I had intended to devote this Blog to p182/2011 which is the proposition to establish the long awaited Police Authority which was originally down for debate next Tuesday. Unfortunately it has now been deferred to 20th March. However before coming to the main contents of this Blog I would like to make a few comments on next week's Agenda.

I am pleased to see that Deputy Roy Le Herissier has lodged an amendment to PPC's proposition relating to the Electoral Commission P5/2012. As one can see Roy's amendment P5 is asking Members to revert to what the former House approved last March and the proposed Commission be independent. The propositions are due to be debated on 6th March.

I am disappointed that not one of the 50 Members could find the time to ask the Chief Minister for an update on what the Council of Ministers is proposing in relation to the Historic Child Abuse Inquiry which was approved by the States last March. Next Tuesday the Chief Minister is down for questions without notice, hopefully someone will be ask for an update and also ask that the Verita report and recommended Terms of Reference be published.

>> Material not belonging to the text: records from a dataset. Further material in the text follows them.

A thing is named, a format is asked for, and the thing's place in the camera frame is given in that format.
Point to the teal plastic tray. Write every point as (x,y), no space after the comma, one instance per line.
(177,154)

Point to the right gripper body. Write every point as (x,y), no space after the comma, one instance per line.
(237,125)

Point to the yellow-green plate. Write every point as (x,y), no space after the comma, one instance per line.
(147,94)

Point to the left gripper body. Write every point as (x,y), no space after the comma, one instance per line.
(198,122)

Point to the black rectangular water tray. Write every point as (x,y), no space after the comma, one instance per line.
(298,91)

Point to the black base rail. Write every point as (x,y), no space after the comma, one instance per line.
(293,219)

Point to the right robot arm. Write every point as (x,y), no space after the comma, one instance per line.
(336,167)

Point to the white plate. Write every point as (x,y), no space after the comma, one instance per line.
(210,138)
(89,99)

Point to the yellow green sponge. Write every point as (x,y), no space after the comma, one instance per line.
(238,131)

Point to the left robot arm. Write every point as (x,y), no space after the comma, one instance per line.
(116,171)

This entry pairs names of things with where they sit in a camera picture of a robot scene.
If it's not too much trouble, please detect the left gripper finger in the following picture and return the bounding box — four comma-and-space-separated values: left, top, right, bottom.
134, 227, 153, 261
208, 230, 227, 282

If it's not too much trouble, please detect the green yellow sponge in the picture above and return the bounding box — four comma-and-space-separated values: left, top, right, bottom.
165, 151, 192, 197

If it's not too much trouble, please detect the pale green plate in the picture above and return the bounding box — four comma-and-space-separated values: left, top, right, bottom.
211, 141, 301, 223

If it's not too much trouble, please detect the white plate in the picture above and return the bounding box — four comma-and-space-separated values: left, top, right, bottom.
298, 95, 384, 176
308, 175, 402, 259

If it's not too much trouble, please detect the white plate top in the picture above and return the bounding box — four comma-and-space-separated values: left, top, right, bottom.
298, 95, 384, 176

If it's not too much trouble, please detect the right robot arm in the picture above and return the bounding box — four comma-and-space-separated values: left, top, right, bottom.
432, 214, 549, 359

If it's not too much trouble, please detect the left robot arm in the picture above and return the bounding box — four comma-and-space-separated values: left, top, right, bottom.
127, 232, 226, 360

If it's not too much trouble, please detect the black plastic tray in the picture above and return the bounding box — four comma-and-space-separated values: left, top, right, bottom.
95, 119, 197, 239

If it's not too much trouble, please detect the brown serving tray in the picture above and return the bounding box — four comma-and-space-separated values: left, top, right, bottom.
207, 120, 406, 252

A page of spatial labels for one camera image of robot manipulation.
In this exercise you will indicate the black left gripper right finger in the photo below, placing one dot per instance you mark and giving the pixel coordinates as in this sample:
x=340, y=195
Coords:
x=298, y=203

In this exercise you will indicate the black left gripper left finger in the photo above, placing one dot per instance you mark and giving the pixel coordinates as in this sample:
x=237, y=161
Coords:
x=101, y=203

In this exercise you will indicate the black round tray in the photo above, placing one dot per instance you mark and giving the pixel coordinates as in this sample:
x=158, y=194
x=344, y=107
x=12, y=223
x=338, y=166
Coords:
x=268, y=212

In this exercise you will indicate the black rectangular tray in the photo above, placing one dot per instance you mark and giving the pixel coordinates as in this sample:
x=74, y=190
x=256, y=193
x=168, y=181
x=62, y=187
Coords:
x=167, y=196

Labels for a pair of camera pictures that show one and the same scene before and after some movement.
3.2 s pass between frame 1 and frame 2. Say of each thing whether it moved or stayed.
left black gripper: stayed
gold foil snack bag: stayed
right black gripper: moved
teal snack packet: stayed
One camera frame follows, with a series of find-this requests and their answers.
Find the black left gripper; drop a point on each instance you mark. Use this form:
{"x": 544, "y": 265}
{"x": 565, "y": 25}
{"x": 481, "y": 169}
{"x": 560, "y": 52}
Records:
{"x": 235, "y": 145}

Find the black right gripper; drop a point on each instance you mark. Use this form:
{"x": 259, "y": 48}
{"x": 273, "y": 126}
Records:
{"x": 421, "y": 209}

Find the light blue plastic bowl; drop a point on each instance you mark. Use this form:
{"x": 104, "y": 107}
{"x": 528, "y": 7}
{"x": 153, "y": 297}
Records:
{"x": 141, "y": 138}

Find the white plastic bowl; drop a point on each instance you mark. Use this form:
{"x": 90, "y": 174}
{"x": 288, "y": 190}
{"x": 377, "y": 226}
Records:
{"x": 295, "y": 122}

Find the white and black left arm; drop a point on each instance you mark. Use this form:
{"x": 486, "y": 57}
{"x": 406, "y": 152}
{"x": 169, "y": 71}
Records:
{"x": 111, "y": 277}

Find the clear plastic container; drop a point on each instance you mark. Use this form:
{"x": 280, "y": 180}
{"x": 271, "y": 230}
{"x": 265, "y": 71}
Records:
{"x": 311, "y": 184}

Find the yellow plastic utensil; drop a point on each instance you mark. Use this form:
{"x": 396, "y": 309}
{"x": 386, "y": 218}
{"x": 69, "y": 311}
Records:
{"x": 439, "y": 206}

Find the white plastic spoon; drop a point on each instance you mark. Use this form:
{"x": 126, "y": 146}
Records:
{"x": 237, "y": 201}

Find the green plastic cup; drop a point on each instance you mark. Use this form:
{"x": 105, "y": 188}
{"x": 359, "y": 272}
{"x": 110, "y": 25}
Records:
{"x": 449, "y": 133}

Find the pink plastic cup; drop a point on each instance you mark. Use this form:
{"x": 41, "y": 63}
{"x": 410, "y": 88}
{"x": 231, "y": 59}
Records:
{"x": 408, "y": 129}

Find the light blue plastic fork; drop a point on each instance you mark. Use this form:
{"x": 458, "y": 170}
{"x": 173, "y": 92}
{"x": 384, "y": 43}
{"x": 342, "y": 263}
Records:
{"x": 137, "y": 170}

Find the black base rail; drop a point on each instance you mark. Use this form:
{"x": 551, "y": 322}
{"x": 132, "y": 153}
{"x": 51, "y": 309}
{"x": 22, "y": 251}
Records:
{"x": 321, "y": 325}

I note that four questions have been lodged relating to the suspension of the former police chief. Deputy Higgins is asking the Home Affairs Minister to publish the letter from the Deputy Chief Officer of the States of Jersey Police to the then Chief Executive of the States in November 2008, which precipitated the suspension of the Chief Officer of the States of Jersey Police and, if not, why not?

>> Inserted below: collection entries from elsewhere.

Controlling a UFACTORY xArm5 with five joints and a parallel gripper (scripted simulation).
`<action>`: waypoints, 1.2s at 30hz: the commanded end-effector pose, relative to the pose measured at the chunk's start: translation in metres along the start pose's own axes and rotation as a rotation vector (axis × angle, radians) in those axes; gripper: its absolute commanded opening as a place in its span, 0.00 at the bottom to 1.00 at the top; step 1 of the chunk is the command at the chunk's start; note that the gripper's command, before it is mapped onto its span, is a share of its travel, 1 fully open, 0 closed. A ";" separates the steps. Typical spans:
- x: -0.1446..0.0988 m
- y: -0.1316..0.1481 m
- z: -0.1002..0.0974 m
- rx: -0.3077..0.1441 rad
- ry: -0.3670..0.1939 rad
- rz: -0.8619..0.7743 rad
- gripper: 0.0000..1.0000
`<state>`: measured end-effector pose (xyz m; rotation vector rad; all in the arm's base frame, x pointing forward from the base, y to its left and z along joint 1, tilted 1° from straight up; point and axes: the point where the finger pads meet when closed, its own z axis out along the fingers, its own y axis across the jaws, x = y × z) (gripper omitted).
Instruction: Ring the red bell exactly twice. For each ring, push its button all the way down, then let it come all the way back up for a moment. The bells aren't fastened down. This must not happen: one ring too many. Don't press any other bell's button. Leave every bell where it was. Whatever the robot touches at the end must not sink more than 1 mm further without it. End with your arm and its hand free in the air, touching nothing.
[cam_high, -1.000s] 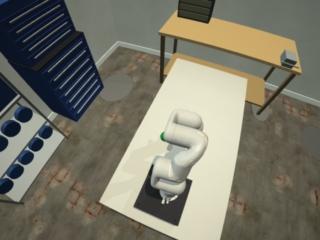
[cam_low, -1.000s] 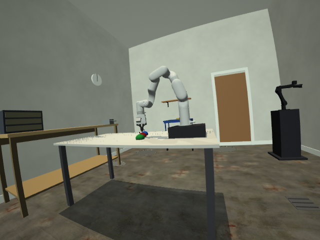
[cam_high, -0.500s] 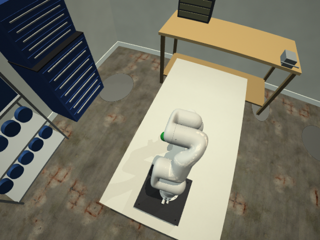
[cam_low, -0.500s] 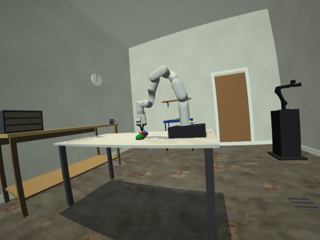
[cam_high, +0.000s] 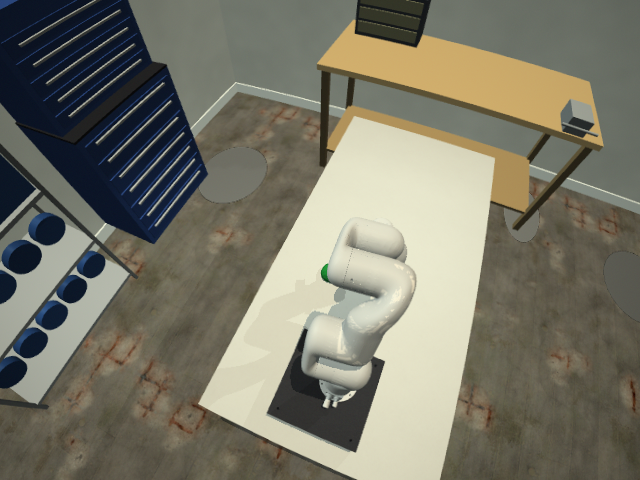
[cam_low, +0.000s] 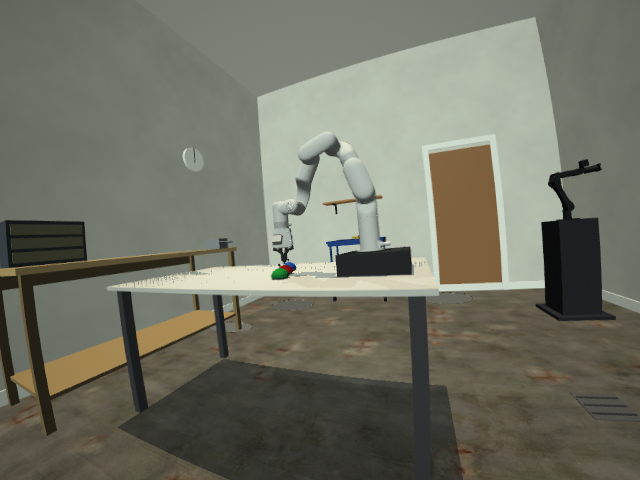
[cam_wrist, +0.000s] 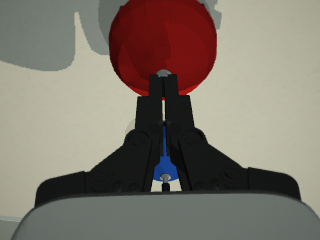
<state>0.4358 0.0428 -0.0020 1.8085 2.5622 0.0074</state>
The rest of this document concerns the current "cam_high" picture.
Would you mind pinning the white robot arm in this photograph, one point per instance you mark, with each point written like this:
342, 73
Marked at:
353, 342

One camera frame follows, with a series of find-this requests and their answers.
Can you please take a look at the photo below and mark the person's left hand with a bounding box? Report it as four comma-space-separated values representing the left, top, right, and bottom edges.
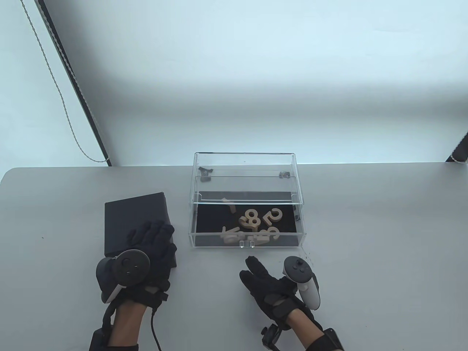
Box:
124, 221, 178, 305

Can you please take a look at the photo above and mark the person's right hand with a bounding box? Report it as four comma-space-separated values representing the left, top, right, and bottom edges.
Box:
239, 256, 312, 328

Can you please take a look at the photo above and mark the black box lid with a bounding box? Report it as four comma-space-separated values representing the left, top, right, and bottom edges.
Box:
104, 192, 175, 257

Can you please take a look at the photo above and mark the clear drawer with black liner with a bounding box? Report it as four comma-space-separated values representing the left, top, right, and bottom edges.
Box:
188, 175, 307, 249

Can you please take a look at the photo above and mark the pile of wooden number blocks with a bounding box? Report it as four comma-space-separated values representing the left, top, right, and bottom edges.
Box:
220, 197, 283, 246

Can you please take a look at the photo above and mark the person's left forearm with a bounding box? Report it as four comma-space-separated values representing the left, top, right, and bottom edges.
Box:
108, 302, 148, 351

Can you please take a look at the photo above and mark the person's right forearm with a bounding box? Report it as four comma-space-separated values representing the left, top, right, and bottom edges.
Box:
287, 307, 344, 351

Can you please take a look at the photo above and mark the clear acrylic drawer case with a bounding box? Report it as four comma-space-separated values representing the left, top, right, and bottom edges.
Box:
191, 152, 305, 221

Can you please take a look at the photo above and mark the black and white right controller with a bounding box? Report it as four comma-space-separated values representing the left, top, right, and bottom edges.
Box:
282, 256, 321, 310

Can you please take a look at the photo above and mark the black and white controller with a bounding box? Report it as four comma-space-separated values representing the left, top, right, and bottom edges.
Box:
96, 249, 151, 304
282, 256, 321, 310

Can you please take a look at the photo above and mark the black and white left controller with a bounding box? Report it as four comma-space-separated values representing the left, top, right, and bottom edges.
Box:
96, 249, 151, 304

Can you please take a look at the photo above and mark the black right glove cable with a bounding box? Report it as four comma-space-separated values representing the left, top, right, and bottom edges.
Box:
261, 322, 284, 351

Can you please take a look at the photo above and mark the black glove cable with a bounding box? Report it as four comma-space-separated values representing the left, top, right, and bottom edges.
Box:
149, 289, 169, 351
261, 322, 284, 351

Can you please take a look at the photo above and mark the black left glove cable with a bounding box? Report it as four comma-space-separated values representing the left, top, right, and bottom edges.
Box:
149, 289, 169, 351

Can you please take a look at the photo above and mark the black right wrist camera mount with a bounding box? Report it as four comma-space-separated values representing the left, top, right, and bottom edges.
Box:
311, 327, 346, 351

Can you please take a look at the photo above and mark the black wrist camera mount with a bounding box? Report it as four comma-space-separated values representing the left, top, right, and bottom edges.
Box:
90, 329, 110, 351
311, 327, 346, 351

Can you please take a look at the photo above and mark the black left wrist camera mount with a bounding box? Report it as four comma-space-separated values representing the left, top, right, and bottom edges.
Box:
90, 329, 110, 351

Those who have followed the suspension will know that it is apparent that the Deputy Chief's letter was amended without his knowledge because in paragraph 93 of the Napier Report R132/2010   it states;  In the light of the arrival and contents of the Interim Report, one interpretation of the facts is that an earlier draft of the Report of Mr Warcup was changed. Support for such an hypothesis can be seen in the further revision of the letters that were sent by Mr Crich at 21.15 on 11 November to the Solicitor General’s office, which are said in the email to have been “amended in the light of this evening’s conversation.” The version of the letter headed “Suspension from Duty” now states “On the 11th November 2008 I received a letter from the Chief Executive to the Council of Ministers enclosing a copy of a letter he had received from the Deputy Chief Officer of Police concerning an interim report he (the DCO) had received from the Metropolitan Police into the conduct of the historic child abuse enquiry in Jersey.” I must record, however, Mr Warcup’s assertion (which I have no reason to doubt) that his letter to Mr Ogley was not amended by him.

When giving reasons for resigning the former Deputy Police Chief blamed the activities of unnamed States Members and Bloggers but he must have been well aware that by his misguided actions he had allowed himself to enter a hornets nest where people at the highest level were prepared to bend or break the rules to achieve their goals. Bending, breaking or turning a blind eye to the rules brings me conveniently to my Blog.

The Report below was recently published in the New York Times and may well ring a bell with the recent arrest of a team of Drug Dealers in Jersey. I am not getting drawn into the actions of the Jersey officers involved with the arrest other than to say that the public are entitled to trust their police to conduct themselves in a law abiding manner. The same should be expected of their Civil Servants and Politicians.

As one can see below not all Courts are prepared to turn a "Nelson blind eye" when police officers, no matter how well intentioned, bend or break the rules to bring about an arrest. As a consequence the drug dealer was found not guilty and able to continue with his despicable trade.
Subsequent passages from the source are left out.